Guaina crepata dal gelo? Ecco perché la Poliurea non teme l'inverno
Pubblicato il · Aggiornato il · A cura di impermeabilizzazione-poliurea.it by Ranghetti Art Proget
L'inverno è il test più severo per qualsiasi impermeabilizzazione. In questi giorni di temperature sotto zero, molti proprietari di immobili industriali e civili notano crepe e fessurazioni sulle coperture piane trattate con guaine tradizionali.
Perché succede? È una questione fisica.
La maggior parte dei materiali bituminosi o cementizi ha un "punto di rottura a freddo" relativamente alto. Quando la temperatura scende, perdono la loro elasticità naturale e diventano rigidi (vetrosi). Basta una minima vibrazione dell'edificio o il semplice ritiro termico dei materiali per farle spezzare, aprendo la via alle infiltrazioni non appena il ghiaccio si scioglie.

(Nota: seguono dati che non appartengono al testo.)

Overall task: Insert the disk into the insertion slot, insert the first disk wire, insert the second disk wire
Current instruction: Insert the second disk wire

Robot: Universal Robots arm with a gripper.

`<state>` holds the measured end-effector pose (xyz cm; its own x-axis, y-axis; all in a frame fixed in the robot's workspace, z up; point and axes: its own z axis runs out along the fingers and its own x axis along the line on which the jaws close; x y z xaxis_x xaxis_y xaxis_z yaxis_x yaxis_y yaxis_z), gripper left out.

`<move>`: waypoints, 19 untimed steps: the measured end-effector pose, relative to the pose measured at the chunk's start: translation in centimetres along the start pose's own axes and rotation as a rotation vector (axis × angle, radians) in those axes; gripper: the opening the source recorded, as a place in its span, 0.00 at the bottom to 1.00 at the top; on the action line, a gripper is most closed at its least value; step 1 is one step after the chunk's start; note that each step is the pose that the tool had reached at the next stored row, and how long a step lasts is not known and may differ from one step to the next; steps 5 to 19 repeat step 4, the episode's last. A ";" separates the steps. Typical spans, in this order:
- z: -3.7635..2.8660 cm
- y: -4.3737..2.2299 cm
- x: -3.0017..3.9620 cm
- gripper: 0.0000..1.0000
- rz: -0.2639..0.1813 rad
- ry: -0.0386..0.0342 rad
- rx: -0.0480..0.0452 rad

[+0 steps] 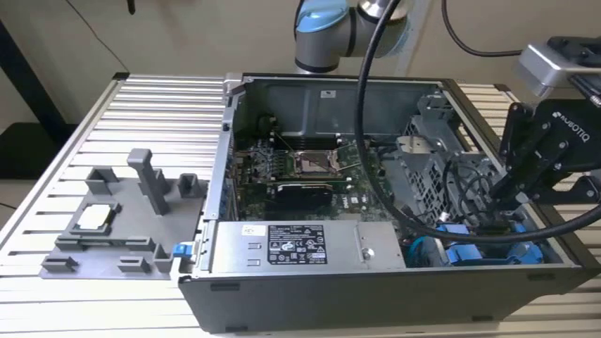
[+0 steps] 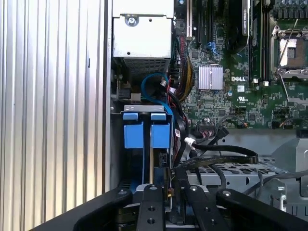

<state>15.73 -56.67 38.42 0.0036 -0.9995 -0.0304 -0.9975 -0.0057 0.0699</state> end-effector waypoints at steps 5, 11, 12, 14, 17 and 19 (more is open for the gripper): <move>-0.05 0.00 0.00 0.24 0.000 0.0002 0.0000; -0.05 0.00 0.00 0.24 0.000 0.0002 0.0000; -0.05 0.00 0.00 0.24 0.000 0.0002 0.0000; -0.05 0.00 0.00 0.24 0.000 0.0002 0.0000; -0.05 0.00 0.00 0.24 0.000 0.0002 0.0000; -0.05 0.00 0.00 0.24 0.000 0.0002 0.0000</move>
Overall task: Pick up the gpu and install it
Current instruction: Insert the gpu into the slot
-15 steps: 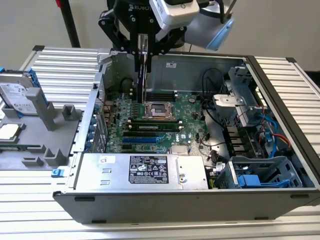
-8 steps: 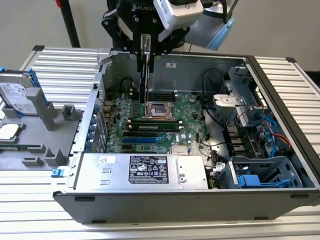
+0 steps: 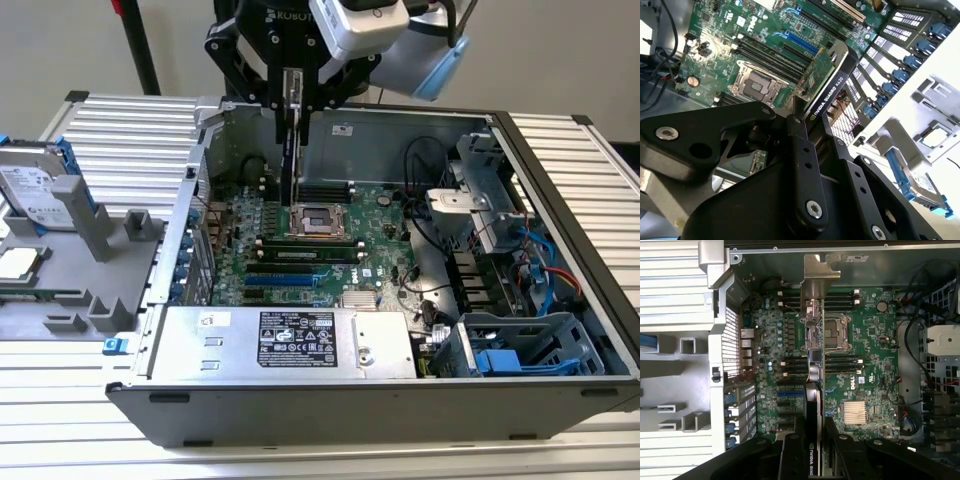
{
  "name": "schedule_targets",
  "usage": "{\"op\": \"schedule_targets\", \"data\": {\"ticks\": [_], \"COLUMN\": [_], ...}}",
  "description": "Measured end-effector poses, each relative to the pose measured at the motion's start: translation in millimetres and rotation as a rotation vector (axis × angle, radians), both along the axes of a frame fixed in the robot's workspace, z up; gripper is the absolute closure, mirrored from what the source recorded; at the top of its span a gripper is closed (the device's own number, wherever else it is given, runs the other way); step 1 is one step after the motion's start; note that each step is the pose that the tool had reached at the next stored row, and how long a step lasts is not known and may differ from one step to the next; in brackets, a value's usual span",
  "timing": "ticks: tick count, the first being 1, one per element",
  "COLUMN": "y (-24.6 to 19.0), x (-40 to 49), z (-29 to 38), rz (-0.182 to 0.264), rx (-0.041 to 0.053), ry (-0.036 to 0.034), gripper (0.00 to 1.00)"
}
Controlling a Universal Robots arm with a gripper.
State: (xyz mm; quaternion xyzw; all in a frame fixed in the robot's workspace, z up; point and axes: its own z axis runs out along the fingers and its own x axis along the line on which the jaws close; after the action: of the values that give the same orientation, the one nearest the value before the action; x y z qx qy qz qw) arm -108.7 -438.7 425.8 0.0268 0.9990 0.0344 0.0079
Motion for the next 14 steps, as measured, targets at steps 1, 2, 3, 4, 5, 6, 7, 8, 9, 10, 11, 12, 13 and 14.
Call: {"op": "schedule_targets", "data": {"ticks": [1,2,3,4,5,6,7,8,9,10,11,12,13,14], "y": [0.0,0.0,0.1,0.0,0.0,0.0,0.0,0.0,0.0,0.0,0.0,0.0,0.0,0.0], "x": [0.4,1.0,1.7,2.5,3.5,4.6,5.6,6.6,7.4,8.3,9.3,10.4,11.5,12.7], "z": [0.0,0.0,0.0,0.0,0.0,0.0,0.0,0.0,0.0,0.0,0.0,0.0,0.0,0.0], "rz": [0.0,0.0,0.0,0.0,0.0,0.0,0.0,0.0,0.0,0.0,0.0,0.0,0.0,0.0], "rx": [0.0001,0.0,-0.0001,0.0,0.0,0.0001,0.0,0.0,0.0,0.0,0.0,0.0,0.0,0.0], "ry": [-0.0001,0.0,0.0,0.0,0.0,-0.0001,0.0,0.0,0.0,0.0,0.0,0.0,0.0,0.0], "gripper": [1.0,1.0,1.0,1.0,1.0,1.0,1.0,1.0,1.0,1.0,1.0,1.0,1.0,1.0]}}
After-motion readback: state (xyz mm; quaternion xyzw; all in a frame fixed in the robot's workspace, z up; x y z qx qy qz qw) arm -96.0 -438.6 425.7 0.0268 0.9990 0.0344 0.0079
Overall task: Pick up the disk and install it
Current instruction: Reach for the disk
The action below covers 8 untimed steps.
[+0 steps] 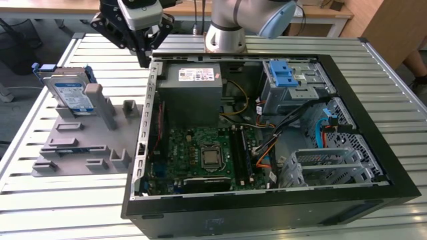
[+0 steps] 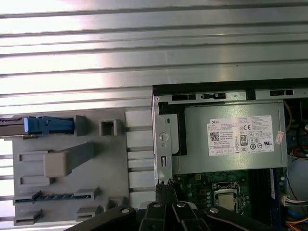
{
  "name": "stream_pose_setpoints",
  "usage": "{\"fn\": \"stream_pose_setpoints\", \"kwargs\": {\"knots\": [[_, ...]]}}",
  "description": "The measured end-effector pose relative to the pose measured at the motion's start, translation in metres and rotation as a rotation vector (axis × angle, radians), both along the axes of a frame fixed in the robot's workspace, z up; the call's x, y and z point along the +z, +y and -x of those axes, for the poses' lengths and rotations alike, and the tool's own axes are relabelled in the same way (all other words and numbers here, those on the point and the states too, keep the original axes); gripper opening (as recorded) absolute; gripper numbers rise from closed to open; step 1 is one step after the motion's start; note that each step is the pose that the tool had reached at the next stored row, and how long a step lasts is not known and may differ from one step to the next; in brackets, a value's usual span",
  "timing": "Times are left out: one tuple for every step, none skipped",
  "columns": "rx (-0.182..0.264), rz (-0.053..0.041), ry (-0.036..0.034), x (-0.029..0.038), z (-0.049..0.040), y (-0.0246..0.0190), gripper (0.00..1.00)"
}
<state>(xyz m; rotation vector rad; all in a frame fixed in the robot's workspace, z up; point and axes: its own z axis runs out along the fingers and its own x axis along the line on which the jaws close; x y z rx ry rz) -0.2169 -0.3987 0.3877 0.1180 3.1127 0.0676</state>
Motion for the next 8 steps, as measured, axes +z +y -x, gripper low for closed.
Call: {"fn": "stream_pose_setpoints", "kwargs": {"knots": [[0.000,0.0001,0.0006,0.0000,0.0004,0.0002,0.11],[0.000,0.0000,0.0013,-0.0001,0.0010,0.0003,0.11],[0.000,0.0000,0.0020,-0.0001,0.0018,0.0005,0.11],[0.000,0.0000,0.0024,-0.0002,0.0026,0.0006,0.11],[0.000,-0.0001,0.0028,-0.0003,0.0035,0.0008,0.11],[0.000,0.0000,0.0031,-0.0003,0.0044,0.0009,0.11],[0.000,0.0000,0.0032,-0.0004,0.0055,0.0011,0.11],[0.000,-0.0001,0.0030,-0.0005,0.0059,0.0011,0.11]]}}
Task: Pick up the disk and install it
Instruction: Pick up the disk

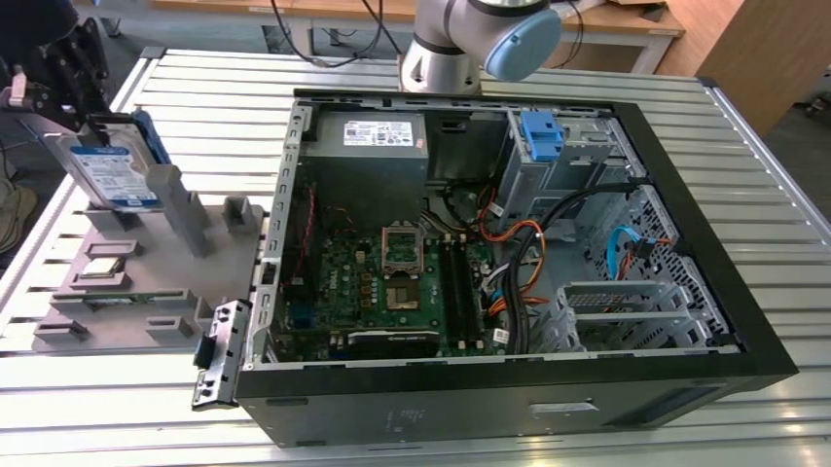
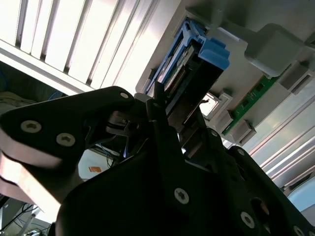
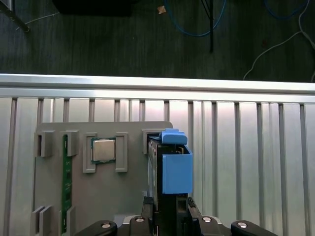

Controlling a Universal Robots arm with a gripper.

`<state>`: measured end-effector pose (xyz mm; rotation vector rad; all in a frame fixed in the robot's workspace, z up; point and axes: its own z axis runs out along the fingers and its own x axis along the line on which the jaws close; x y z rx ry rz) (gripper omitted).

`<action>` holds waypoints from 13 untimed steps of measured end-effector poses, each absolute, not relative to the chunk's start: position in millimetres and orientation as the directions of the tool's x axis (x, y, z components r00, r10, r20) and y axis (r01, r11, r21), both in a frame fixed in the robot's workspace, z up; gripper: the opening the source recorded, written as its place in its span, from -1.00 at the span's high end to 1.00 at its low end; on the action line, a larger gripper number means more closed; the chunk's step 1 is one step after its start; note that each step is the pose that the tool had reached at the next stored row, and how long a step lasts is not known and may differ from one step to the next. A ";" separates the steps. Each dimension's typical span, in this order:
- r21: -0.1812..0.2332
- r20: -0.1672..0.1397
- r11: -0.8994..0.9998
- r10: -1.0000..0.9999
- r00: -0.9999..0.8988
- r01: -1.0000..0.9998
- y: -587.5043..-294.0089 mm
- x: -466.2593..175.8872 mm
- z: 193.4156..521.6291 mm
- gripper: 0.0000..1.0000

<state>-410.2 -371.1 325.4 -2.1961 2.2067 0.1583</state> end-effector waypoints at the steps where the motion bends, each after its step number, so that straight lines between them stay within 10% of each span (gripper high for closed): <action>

La differenza della Poliurea a spruzzo
La Poliurea pura, il materiale che utilizziamo in Ranghetti Art Proget, gioca un campionato a parte. La sua caratteristica vincente è l'elongazione a rottura mantenuta anche a temperature estreme.
- Resistenza al Gelo: La Poliurea rimane elastica e flessibile fino a -40°C.
- Nessuna Giunzione: Essendo spruzzata continua, non ci sono sormonti (i punti deboli dove il ghiaccio solitamente si insinua e solleva la guaina).
- Adesione Totale: Non permette all'acqua di scorrere sotto il manto impermeabile.
Se la tua vecchia guaina ti ha tradito proprio questo inverno, non limitarti a "rappezzare" (i rappezzi a freddo durano poco). Valuta un intervento definitivo che protegga l'immobile per i prossimi 30 anni, indipendentemente dal meteo.